Wednesday, January 11, 2012

Supreme Court delivers a knockout punch to the White House (Ministerial Exemption)

By Peter Johnson Jr.

http://a57.foxnews.com/static/managed/img/Opinion/396/223/Obama-looking-down-frownAP.jpg(Fox News) Wednesday the United States Supreme Court delivered a knockout blow to the White House in the cause of religious liberty.

Chief Justice John Roberts, writing for a unanimous court swatted away the government’s claim that the Lutheran Church did not have the right to fire a “minister of religion” who, after six years of Lutheran religious training had been commissioned as a minister, upon election by her congregation.

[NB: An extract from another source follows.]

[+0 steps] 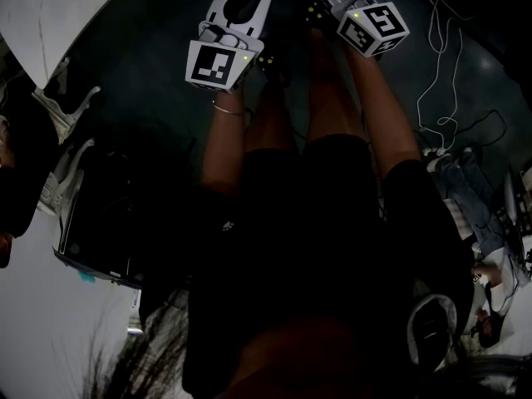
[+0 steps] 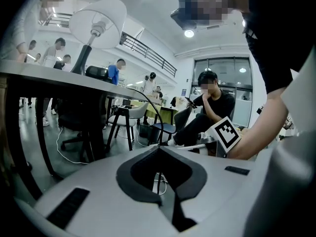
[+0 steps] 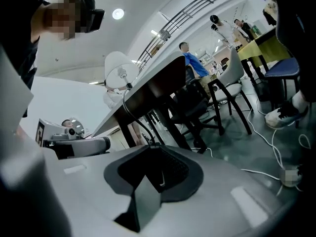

The fired minister -- who also taught secular subjects -- claimed discrimination in employment. The Obama administration, always looking for opportunities to undermine the bedrock of First Amendment religious liberty, eagerly agreed.

There was just one big problem standing in the way of the government's plan: the U.S. Constitution. For a long time American courts have recognized the existence of a "ministerial exemption" which keeps government’s hands off the employment relationship between a religious institution and its ministers or clergy.

Here, in this case, the Department of Justice had the nerve to not only challenge the exemption’s application but also its very existence.

But, Chief Justice Roberts pushed back hard, telling the government essentially to butt out:

“Requiring a church to accept or retain an unwanted minister, or punishing a church for failing to do so, intrudes upon more than a mere employment decision. Such action interferes with the internal governance of the church, depriving the church of control over the selection of those who will personify its beliefs. By imposing an unwanted minister, the state infringes the free exercise clause, which protects a religious group’s right to shape its own faith and mission through its appointments. According the state the power to determine which individuals will minister to the faithful also violates the establishment clause, which prohibits government involvement in such ecclesiastical decisions.”

Citing well-known legal precedent dating as far back as Reconstruction, the court made it clear that it is not up to the government to contradict a faith’s determination as to who should -- and should not -- be performing religious functions...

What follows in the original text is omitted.